# [TASK REQUIREMENTS]
Check each line of the entries below for the word "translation", and copy the lines that have it.

Dataset excerpts
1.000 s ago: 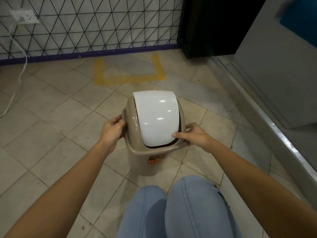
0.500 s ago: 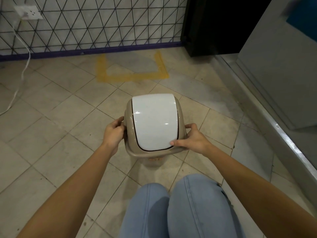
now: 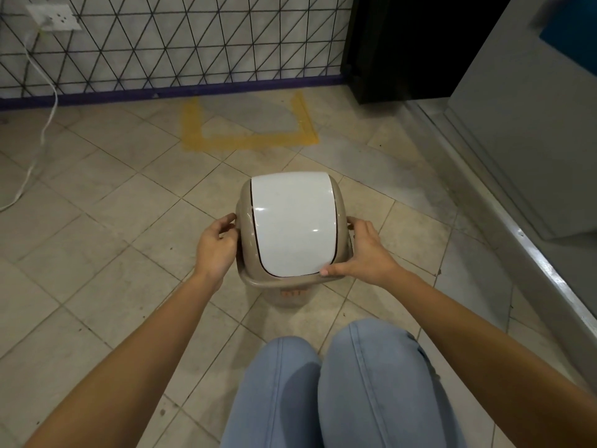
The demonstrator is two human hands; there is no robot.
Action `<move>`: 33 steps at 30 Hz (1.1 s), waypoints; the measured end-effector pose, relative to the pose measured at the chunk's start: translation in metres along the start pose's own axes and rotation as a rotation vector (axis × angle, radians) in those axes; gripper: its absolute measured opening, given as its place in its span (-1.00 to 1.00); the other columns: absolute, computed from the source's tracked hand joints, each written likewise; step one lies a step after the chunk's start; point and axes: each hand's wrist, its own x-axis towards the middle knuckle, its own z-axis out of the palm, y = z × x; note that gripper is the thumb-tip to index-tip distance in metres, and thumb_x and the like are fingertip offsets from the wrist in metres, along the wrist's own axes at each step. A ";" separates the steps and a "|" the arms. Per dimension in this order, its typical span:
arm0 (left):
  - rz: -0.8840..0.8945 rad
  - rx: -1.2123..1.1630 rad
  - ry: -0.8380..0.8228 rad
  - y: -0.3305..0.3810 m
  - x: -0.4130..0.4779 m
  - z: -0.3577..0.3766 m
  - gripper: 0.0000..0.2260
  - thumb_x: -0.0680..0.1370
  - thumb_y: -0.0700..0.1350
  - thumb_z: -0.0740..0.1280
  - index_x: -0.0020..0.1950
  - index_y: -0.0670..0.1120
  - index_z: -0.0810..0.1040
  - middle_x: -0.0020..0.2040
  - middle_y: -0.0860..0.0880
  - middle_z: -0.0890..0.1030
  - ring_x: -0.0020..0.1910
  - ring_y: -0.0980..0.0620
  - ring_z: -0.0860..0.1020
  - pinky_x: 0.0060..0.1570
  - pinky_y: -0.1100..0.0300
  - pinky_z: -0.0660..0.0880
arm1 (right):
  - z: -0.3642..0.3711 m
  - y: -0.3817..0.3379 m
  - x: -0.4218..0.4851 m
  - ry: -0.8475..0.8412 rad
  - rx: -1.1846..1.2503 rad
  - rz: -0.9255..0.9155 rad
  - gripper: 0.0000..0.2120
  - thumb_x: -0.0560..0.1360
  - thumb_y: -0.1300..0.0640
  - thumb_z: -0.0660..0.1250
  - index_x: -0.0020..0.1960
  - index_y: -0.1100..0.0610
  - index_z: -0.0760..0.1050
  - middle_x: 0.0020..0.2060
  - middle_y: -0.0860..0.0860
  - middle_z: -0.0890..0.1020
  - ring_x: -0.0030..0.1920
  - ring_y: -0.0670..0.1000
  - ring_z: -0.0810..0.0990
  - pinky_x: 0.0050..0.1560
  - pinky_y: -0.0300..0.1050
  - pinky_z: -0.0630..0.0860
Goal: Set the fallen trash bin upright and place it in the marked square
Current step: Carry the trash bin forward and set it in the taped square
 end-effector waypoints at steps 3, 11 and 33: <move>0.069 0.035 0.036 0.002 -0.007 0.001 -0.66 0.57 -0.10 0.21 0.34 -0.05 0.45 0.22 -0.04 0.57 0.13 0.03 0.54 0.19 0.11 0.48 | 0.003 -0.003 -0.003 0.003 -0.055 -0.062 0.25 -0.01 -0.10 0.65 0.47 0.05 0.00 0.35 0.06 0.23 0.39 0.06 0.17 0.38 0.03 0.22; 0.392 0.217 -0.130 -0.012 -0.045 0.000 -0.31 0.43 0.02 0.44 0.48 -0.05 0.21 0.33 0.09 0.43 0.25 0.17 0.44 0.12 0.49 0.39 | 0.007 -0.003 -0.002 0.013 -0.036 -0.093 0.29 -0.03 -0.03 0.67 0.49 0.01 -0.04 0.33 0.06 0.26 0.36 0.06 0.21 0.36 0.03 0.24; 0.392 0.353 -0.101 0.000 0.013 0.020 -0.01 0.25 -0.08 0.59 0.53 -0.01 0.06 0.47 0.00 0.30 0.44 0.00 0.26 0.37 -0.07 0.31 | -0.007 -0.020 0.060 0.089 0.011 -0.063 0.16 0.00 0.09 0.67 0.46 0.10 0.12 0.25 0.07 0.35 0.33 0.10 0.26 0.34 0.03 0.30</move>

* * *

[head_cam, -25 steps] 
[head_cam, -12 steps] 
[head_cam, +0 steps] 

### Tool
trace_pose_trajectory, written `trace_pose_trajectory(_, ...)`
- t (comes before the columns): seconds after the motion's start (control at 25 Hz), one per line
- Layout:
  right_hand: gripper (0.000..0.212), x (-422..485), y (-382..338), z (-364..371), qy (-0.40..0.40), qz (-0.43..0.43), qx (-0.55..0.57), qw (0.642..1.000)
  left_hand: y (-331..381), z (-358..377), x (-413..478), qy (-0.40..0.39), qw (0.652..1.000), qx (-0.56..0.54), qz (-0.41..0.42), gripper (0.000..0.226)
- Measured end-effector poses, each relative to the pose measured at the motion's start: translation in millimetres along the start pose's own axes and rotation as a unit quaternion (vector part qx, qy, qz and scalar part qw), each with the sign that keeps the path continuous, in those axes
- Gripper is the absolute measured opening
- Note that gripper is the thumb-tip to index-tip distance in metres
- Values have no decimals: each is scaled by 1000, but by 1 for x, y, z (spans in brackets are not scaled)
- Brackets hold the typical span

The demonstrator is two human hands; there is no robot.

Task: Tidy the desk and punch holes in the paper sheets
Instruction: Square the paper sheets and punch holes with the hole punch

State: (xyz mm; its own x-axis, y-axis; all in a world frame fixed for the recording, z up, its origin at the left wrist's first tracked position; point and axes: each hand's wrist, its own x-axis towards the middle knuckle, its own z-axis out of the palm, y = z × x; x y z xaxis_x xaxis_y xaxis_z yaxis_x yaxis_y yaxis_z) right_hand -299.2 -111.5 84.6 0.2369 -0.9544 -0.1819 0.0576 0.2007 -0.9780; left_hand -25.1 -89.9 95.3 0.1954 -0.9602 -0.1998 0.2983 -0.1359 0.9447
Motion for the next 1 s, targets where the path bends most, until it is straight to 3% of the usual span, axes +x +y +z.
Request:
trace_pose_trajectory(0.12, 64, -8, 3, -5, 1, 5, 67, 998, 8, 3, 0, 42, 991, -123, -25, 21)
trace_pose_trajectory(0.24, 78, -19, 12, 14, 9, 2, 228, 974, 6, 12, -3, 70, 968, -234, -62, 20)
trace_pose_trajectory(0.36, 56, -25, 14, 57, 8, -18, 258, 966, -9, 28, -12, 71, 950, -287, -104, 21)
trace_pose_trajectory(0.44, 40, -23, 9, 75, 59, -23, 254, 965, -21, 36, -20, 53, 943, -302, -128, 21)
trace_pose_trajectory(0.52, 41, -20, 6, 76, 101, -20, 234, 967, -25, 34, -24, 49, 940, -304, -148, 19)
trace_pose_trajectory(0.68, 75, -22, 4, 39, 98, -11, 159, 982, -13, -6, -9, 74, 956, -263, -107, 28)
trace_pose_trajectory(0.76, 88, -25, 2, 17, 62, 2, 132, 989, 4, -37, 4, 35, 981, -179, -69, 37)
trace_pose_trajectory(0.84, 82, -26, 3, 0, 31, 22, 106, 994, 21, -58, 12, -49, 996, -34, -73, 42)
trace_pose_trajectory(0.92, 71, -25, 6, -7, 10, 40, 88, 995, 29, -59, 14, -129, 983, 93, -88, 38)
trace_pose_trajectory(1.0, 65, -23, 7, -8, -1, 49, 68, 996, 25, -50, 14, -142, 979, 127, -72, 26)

# [EXERCISE SOLUTION]
Action `<move>`: 33 steps at 30 Hz (1.1 s), waypoints; the measured end-effector pose, relative to the pose measured at the chunk's start: translation in metres along the start pose's own axes and rotation as a rotation vector (axis × angle, radians) in those axes; gripper: its absolute measured opening, given as its place in its span (-1.00 to 1.00); the other columns: absolute, computed from the source's tracked hand joints, each written likewise; step one lies a step after the chunk's start; point and axes: each hand's wrist, its own x-axis towards the middle knuckle, its own z-axis out of the palm, y = z × x; note that gripper is the thumb-tip to index-tip distance in metres, and thumb_x and the like are fingertip offsets from the wrist in metres, along the wrist's own axes at each step. A ";" separates the steps and a "|" the arms. Per dimension in this order, its typical span:
- Measured end-effector poses, each relative to the pose measured at the motion's start: translation in millimetres along the start pose's own axes and rotation as a unit quaternion (vector part qx, qy, qz and scalar part qw), each with the sign that keeps the path continuous, in those axes

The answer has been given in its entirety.